▶ **Work request**:
Set down the entries exactly as they appear, apart from the images, which stay out.

*** Block opens ***

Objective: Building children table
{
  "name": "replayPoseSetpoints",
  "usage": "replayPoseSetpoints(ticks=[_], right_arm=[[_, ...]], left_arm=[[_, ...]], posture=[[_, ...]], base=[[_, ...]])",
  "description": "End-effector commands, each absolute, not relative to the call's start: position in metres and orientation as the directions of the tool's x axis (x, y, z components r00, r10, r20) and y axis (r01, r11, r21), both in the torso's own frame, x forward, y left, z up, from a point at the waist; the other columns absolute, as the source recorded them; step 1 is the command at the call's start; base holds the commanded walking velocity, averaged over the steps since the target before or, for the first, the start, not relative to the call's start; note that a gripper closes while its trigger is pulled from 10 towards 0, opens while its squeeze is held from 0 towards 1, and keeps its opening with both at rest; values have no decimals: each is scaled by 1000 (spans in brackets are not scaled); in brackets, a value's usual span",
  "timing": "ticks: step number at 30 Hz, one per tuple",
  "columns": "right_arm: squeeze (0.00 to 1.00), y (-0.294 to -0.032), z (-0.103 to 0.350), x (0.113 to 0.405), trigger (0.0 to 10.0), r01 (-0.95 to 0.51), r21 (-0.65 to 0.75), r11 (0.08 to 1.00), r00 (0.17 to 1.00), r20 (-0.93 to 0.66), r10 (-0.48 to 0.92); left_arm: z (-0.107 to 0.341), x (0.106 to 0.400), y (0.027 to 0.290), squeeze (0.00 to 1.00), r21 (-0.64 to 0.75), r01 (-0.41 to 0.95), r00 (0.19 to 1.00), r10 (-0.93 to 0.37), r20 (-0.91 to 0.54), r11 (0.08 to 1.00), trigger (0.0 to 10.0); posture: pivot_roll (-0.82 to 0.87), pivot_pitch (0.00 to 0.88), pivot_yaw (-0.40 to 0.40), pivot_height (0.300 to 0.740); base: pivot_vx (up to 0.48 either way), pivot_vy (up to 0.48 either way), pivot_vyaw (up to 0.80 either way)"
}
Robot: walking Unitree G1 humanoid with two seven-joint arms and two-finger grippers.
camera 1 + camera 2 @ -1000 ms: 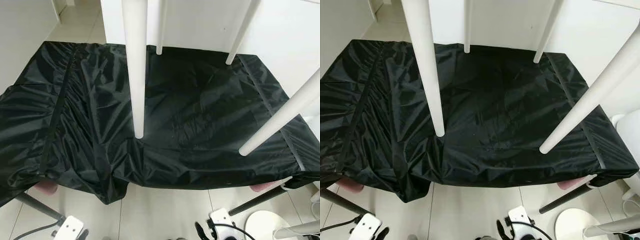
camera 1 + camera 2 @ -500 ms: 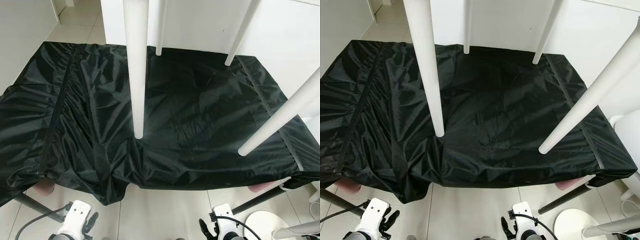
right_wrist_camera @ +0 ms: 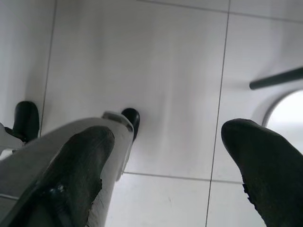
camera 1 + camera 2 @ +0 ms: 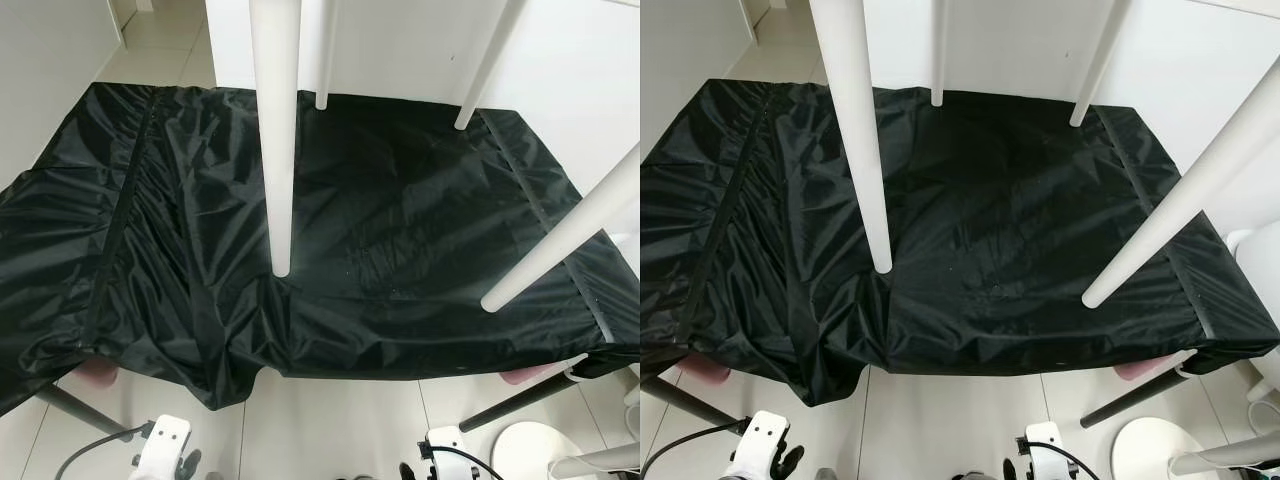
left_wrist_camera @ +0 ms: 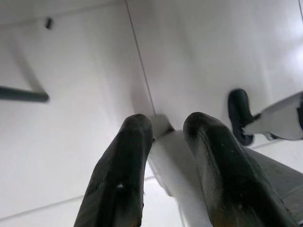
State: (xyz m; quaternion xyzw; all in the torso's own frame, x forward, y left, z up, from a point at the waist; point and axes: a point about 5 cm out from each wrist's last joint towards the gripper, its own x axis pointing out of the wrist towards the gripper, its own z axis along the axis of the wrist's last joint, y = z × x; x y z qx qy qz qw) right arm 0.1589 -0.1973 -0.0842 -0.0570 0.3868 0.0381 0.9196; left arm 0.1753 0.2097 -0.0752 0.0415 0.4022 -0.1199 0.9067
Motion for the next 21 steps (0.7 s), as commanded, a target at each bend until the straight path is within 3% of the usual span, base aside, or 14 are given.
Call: replayPoseSetpoints(ticks=[1,10,21], right_arm=[[0,-199,-90,148,10000,-98,-86,991,656,-755,0],[0,-197,-92,149,10000,-76,-136,988,625,-778,-59],[0,-190,-95,148,10000,-56,-93,994,595,-803,-42]], left_arm=[[-82,166,214,0,14,181,611,-101,-785,983,10000],[-87,163,209,0,69,180,560,-45,-827,981,10000],[-85,172,200,0,49,170,573,-58,-817,984,10000]], posture=[[98,131,-59,740],[89,117,-53,740],[99,103,-60,740]], base=[[0,0,0],[0,0,0],[0,0,0]])
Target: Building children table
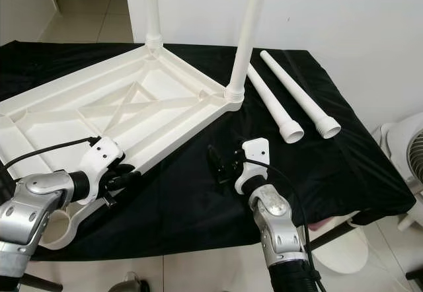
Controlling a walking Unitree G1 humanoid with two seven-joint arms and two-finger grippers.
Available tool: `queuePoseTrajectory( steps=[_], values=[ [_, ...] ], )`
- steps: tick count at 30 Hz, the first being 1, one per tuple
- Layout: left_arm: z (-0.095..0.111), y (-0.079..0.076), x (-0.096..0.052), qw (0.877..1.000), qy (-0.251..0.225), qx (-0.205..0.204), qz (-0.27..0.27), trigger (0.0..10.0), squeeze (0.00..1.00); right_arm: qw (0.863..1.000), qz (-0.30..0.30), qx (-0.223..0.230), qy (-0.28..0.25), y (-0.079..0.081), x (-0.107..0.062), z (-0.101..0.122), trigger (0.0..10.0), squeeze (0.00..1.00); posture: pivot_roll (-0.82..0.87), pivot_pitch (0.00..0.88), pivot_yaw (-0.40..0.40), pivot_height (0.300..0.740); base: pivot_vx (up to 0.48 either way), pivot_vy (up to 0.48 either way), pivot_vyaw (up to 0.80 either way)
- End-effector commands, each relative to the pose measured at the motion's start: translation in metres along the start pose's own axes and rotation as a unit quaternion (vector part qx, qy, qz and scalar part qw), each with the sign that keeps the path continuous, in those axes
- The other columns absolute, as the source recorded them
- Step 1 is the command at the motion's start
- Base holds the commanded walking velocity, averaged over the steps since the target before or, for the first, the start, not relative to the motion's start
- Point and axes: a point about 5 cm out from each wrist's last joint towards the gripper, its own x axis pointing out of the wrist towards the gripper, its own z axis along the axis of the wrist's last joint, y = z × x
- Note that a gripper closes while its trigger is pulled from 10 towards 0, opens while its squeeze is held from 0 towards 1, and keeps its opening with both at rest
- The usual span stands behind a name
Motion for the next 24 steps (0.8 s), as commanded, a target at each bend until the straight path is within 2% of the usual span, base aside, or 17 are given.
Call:
queuePoseTrajectory(
  steps=[1,9,12,14,21,24],
  values=[
    [-0.007,0.011,0.004,0.993,0.019,-0.022,0.117,0.0,0.00,1.000,-0.005,-0.002,0.000,-0.002,-0.001,0.001,10.0,0.00,0.09,0.046,-0.061,0.740,0.000,0.000,0.00],
    [0.004,-0.001,0.022,0.989,-0.002,-0.062,0.132,0.0,0.00,1.000,-0.006,0.000,-0.004,-0.002,0.002,0.003,10.0,0.00,0.09,0.053,-0.068,0.740,0.000,0.000,0.00],
    [0.003,-0.001,0.027,0.987,0.004,-0.068,0.146,0.0,0.00,1.000,-0.006,0.000,-0.005,-0.002,0.003,0.004,10.0,0.00,0.09,0.054,-0.067,0.740,0.000,0.000,0.00],
    [-0.001,-0.001,0.030,0.981,0.022,-0.076,0.177,0.0,0.00,1.000,-0.007,-0.001,-0.008,-0.002,0.003,0.006,10.0,0.00,0.08,0.061,-0.067,0.740,0.000,0.000,0.00],
    [-0.007,-0.001,0.027,0.973,0.038,-0.095,0.206,0.0,0.00,1.000,-0.010,-0.001,-0.008,-0.003,0.002,0.007,10.0,0.00,0.08,0.067,-0.068,0.740,0.000,0.000,0.00],
    [-0.014,0.003,0.018,0.963,0.052,-0.107,0.240,0.0,0.00,1.000,-0.012,-0.001,-0.008,-0.003,0.002,0.007,10.0,0.00,0.08,0.066,-0.067,0.740,0.000,0.000,0.00]
  ],
)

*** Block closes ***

▶ **Answer box**:
Objective: Building children table
{
  "name": "replayPoseSetpoints",
  "usage": "replayPoseSetpoints(ticks=[_], right_arm=[[_, ...]], left_arm=[[_, ...]], posture=[[_, ...]], base=[[_, ...]])",
  "description": "End-effector commands, each absolute, not relative to the call's start: position in metres and orientation as the directions of the tool's x axis (x, y, z components r00, r10, r20) and y axis (r01, r11, r21), both in the torso's own frame, x forward, y left, z up, from a point at the waist; the other columns absolute, as the source recorded them; step 1 is the command at the call's start; base holds the commanded walking velocity, averaged over the steps since the target before or, for the first, the start, not relative to the call's start; note that a gripper closes while its trigger is pulled from 10 towards 0, opens while its squeeze is held from 0 towards 1, and keeps its opening with both at rest; values have no decimals: each is scaled by 1000 (spans in brackets are not scaled); in brackets, a value's usual span",
  "timing": "ticks: step number at 30 Hz, one per tuple",
  "columns": "right_arm: squeeze (0.00 to 1.00), y (-0.294 to -0.032), z (-0.103 to 0.350), x (0.113 to 0.405), trigger (0.0 to 10.0), r01 (-0.95 to 0.51), r21 (-0.65 to 0.75), r11 (0.08 to 1.00), r00 (0.17 to 1.00), r20 (-0.93 to 0.66), r10 (-0.48 to 0.92); left_arm: z (-0.107 to 0.341), x (0.106 to 0.400), y (0.027 to 0.290), squeeze (0.00 to 1.00), r21 (-0.64 to 0.75), r01 (-0.41 to 0.95), r00 (0.19 to 1.00), r10 (-0.93 to 0.37), r20 (-0.91 to 0.54), r11 (0.08 to 1.00), trigger (0.0 to 10.0); posture: pivot_roll (-0.82 to 0.87), pivot_pitch (0.00 to 0.88), pivot_yaw (-0.40 to 0.40), pivot_height (0.300 to 0.740); base: pivot_vx (up to 0.48 either way), pivot_vy (up to 0.48 either way), pivot_vyaw (up to 0.80 either way)"
}
Robot: walking Unitree G1 humanoid with two seven-joint arms and two-finger grippers.
camera 1 + camera 2 @ -1000 ms: 
camera 1 + camera 2 @ -500 ms: 
right_wrist_camera @ +0 ms: 
camera 1 + camera 2 @ +0 ms: 
left_wrist_camera @ +0 ms: 
State: (xyz m; quaternion xyzw; all in the torso's own frame, x forward, y left, z up, from a point at the waist; point and axes: a point about 5 cm out from each wrist's last joint towards the gripper, its own x axis pointing out of the wrist towards the gripper, its own z axis along the axis of the wrist's last joint, y = z × x; x y z qx qy qz qw) right arm 0.1589 -0.1973 -0.0842 -0.0570 0.3868 0.0381 0.9196; left arm 0.1753 0.2097 -0.0752 0.0415 0.4022 -0.1199 0.9067
Motion for the next 21 steps (0.7 s), as commanded, a target at each bend until the straight path is within 3% of the usual span, base aside, or 14 are given.
Call: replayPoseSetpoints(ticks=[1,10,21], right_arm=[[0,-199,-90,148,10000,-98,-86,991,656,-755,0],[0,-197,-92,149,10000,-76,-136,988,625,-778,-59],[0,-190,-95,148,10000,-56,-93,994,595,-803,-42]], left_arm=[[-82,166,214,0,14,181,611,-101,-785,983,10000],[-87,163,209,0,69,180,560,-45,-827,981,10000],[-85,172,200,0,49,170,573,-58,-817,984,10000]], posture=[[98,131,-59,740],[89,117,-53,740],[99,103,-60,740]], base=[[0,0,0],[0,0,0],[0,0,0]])
Target: Building children table
Controlling a walking Unitree G1 humanoid with two seven-joint arms and two-finger grippers.
Available tool: `queuePoseTrajectory( steps=[_], values=[ [_, ...] ], )`
- steps: tick count at 30 Hz, the first being 1, one per tuple
- Layout: left_arm: z (-0.095..0.111), y (-0.079..0.076), x (-0.096..0.052), qw (0.877..1.000), qy (-0.251..0.225), qx (-0.205..0.204), qz (-0.27..0.27), trigger (0.0..10.0), squeeze (0.00..1.00); right_arm: qw (0.863..1.000), qz (-0.30..0.30), qx (-0.223..0.230), qy (-0.28..0.25), y (-0.079..0.081), x (-0.107..0.062), z (-0.101..0.122), trigger (0.0..10.0), squeeze (0.00..1.00); posture: pivot_roll (-0.82..0.87), pivot_pitch (0.00..0.88), pivot_yaw (-0.40..0.40), pivot_height (0.300..0.740); base: pivot_vx (up to 0.48 either way), pivot_vy (up to 0.48 either way), pivot_vyaw (up to 0.80 either way)
- End-effector commands, each relative to the pose measured at the motion's start: translation in metres along the start pose's own axes and rotation as a unit quaternion (vector part qx, qy, qz and scalar part qw), each with the sign that keeps the path continuous, in those axes
- The other columns absolute, as the source recorded them
- Step 1 is the command at the motion's start
- Base holds the commanded walking velocity, averaged over the steps since the target before or, for the first, the start, not relative to the motion's start
- Point and axes: a point about 5 cm out from each wrist's last joint towards the gripper, its own x axis pointing out of the wrist towards the gripper, its own z axis along the axis of the wrist's last joint, y = z × x
- Note that a gripper closes while its trigger is pulled from 10 towards 0, opens while its squeeze is held from 0 towards 1, and keeps its opening with both at rest
- The usual span stands behind a name
Motion for the next 24 steps (0.8 s), as commanded, a target at each bend until the straight path is within 2% of the usual span, base aside, or 17 are given.
Call:
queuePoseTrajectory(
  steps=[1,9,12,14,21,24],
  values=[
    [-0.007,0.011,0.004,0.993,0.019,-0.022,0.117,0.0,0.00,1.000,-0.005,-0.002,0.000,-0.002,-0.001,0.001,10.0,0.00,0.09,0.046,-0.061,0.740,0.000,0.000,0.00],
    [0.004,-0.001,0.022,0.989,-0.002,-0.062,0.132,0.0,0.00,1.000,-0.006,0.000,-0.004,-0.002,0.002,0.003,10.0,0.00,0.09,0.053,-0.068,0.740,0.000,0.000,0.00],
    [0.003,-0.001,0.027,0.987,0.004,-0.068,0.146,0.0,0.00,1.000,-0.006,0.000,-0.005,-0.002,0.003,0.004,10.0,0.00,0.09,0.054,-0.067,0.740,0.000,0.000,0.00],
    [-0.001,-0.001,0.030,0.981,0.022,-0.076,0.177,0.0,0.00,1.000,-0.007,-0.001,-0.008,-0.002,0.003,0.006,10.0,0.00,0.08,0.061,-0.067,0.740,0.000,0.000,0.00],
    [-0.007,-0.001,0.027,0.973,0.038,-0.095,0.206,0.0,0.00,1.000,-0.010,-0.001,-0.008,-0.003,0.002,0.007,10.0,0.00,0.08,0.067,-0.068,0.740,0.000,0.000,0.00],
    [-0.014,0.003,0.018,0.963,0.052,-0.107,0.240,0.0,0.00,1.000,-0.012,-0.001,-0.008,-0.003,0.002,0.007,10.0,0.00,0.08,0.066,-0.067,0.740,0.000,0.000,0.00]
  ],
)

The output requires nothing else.